As ever, BT’s annual results gave rise to a swathe of coverage in the UK media today. This led mainly with the news of deeper job cuts and the woes at BT Global Services, but some reports flagged the modest success of BT Retail and of consumer broadband within that. The fact is that broadband overall (Retail + Wholesale + openreach) accounts for a shrinking percentage (10.42% vs 10.72% in 07/08) of a revenue base which grew overall by 3%.
The stellar performers in terms of revenue growth were (in order) Managed Network Solutions (75.6%) and Mobility/Convergence (17.5%). Most other sectors declined, though Broadband (inc LLU) grew fractionally.

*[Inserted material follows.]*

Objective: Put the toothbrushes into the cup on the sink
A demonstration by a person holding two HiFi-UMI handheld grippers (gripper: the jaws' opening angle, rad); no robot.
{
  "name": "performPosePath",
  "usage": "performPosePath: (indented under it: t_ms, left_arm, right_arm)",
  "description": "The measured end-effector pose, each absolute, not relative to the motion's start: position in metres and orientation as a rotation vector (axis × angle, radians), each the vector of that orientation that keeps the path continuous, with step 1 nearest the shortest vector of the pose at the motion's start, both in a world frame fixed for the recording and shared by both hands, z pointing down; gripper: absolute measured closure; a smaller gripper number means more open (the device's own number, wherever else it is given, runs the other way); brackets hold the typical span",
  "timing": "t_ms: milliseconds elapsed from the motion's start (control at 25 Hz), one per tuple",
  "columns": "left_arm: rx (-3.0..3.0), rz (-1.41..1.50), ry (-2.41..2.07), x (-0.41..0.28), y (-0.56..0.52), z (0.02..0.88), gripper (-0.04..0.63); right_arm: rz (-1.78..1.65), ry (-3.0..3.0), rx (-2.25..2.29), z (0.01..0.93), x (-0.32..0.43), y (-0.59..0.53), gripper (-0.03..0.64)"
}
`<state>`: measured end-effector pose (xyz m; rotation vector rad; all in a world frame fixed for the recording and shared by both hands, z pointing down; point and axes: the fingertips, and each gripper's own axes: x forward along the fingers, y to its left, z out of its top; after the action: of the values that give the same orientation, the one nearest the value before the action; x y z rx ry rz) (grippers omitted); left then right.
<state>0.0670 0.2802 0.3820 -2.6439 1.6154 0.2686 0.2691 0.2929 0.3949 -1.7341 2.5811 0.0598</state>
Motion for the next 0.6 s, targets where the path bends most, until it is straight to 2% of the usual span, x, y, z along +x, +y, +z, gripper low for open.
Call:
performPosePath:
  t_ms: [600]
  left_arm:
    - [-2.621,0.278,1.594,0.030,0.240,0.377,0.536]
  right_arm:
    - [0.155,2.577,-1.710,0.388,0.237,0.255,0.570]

Within BT Retail, Broadband grew revenues by 9% and for openreach, LLU grew by nearly 12%. For the first time since structural separation, revenue from openreach LLU exceeded broadband revenue from BT Wholesale (£501m vs £482m), though LLU revenue has some way to go before matching the levels enjoyed by Wholesale’s broadband revenues of the previous two years. Whilst BT Wholesale has not yet succeeded in winning back share from LLU, it has begun to offset the loss of broadband revenue with its focus on managed networks.
So, where does this leave BT’s consumer broadband assets? BT Retail has marginally outperformed the sector in the last year, growing its customer base by over 8% against a market average of 7.7%. Notably, last quarter, it has substantially outperformed the market, growing in terms of total subscriptions by over 2% against a market average of about 1%. In a slowing market which now has 65% penetration of households, BT Retail’s share of net new broadband subscriptions in the last quarter was an impressive 35% (BT’s earnings statement says 42%, but this excludes Virgin Media’s additional 47k cable broadband subs). This is the highest share of net new additions since 2Q 05.

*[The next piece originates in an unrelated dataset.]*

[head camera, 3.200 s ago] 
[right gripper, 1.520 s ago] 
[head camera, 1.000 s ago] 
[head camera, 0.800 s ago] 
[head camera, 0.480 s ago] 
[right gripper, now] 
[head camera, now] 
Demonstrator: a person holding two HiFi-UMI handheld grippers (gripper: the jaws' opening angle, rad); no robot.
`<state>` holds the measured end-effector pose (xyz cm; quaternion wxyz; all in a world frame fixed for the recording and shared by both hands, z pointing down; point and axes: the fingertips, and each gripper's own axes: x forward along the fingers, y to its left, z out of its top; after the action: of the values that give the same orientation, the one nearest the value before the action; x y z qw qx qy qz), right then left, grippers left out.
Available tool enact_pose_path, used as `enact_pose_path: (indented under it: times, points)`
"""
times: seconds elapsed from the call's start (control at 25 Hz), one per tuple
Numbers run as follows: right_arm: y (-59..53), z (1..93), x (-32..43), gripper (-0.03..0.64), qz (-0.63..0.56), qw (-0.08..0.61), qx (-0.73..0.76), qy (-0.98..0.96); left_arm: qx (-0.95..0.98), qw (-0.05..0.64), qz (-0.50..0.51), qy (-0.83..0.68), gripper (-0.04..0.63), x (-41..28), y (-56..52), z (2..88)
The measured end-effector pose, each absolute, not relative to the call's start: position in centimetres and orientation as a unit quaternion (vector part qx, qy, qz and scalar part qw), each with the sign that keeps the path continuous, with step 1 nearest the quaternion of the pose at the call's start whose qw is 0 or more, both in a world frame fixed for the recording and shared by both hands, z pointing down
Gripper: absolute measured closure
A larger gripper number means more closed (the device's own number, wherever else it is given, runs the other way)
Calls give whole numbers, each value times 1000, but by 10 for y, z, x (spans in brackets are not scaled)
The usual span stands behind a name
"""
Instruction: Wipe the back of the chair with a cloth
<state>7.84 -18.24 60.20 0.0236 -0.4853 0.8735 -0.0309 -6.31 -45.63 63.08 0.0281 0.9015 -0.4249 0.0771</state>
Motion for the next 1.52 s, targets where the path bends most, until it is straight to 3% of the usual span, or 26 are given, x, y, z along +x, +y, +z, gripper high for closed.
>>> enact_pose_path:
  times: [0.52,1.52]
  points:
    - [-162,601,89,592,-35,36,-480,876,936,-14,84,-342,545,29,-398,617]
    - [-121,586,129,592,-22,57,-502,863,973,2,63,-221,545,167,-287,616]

This has been achieved, one suspects, through improved churn figures and a definite shift away from the big LLUOs, all of which with the exception of Sky, recorded declines in their LLU numbers. It has certainly happened without there being sharp reductions in price on BT Retail’s part.

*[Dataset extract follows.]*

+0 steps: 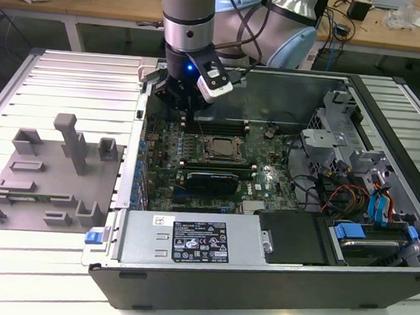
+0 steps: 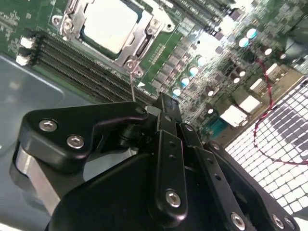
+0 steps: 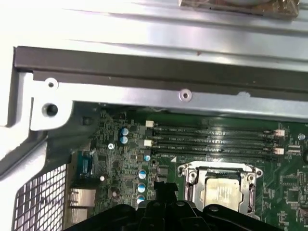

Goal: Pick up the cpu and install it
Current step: 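Install the first cpu locking lever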

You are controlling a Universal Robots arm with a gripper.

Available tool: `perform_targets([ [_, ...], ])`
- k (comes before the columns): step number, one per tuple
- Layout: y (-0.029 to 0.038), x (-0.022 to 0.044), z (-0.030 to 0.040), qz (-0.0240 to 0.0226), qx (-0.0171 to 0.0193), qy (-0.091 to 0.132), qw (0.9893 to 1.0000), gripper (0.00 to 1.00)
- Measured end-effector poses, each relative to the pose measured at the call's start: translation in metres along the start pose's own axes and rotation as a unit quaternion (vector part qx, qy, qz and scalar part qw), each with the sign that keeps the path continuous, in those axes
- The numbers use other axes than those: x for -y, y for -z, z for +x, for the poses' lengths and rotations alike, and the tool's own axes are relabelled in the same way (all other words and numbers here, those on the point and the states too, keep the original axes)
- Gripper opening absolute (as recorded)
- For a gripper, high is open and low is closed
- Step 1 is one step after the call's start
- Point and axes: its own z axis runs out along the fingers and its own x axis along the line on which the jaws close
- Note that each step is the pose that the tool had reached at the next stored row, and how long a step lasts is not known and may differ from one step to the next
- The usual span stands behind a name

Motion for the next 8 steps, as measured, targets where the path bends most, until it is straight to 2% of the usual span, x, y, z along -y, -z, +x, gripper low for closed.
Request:
perform_targets([
  [2,0.0002,-0.0002,0.0028,-0.0023,0.0013,0.000,1.0000,0.11],
  [3,0.0003,-0.0003,0.0046,-0.0055,0.0023,-0.001,1.0000,0.11],
  [4,0.0003,-0.0003,0.0052,-0.0148,0.0046,-0.002,0.9999,0.11],
  [5,0.0003,-0.0004,0.0054,-0.0266,0.0068,-0.002,0.9996,0.11],
  [6,0.0003,-0.0004,0.0055,-0.0317,0.0074,-0.003,0.9995,0.11],
  [8,0.0003,-0.0003,0.0051,-0.0331,0.0075,-0.003,0.9994,0.11],
])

Overall, BT Retail has clearly had some success at trimming costs, so flat revenues have yielded much improved EBITDA numbers (up 11%) and OP (up 19% to £324m). Hurrah for BT Retail then. But in a saturating market, the success of one division will necessarily come at the expense of another: BT Retail’s broadband growth comes at the expense of LLU, merely translating to less lines and lower revenues for openreach and BT Wholesale’s broadband recovery still looks to be some way over the horizon.
The upshot of all this is that it is hard to see where, in a saturating market, BT takes broadband; marginal year-on-year growth (0.4%) proves that BT Retail’s and openreach’s meat is BT Wholesale’s poison. The flight to next generation access looks no more likely to drive overall revenue growth for the same reasons, though of course there may be improved margins from lower opex and bits of incremental revenue from things like BT Vision, DABS, directory enquiries etc etc. This then, looks like the way forward: improve margins, add value, reduce churn. The futures of a strong retail arm and infrastructure operation look assured. The role of BT Wholesale as a provider of managed services to consumer ISPs does not.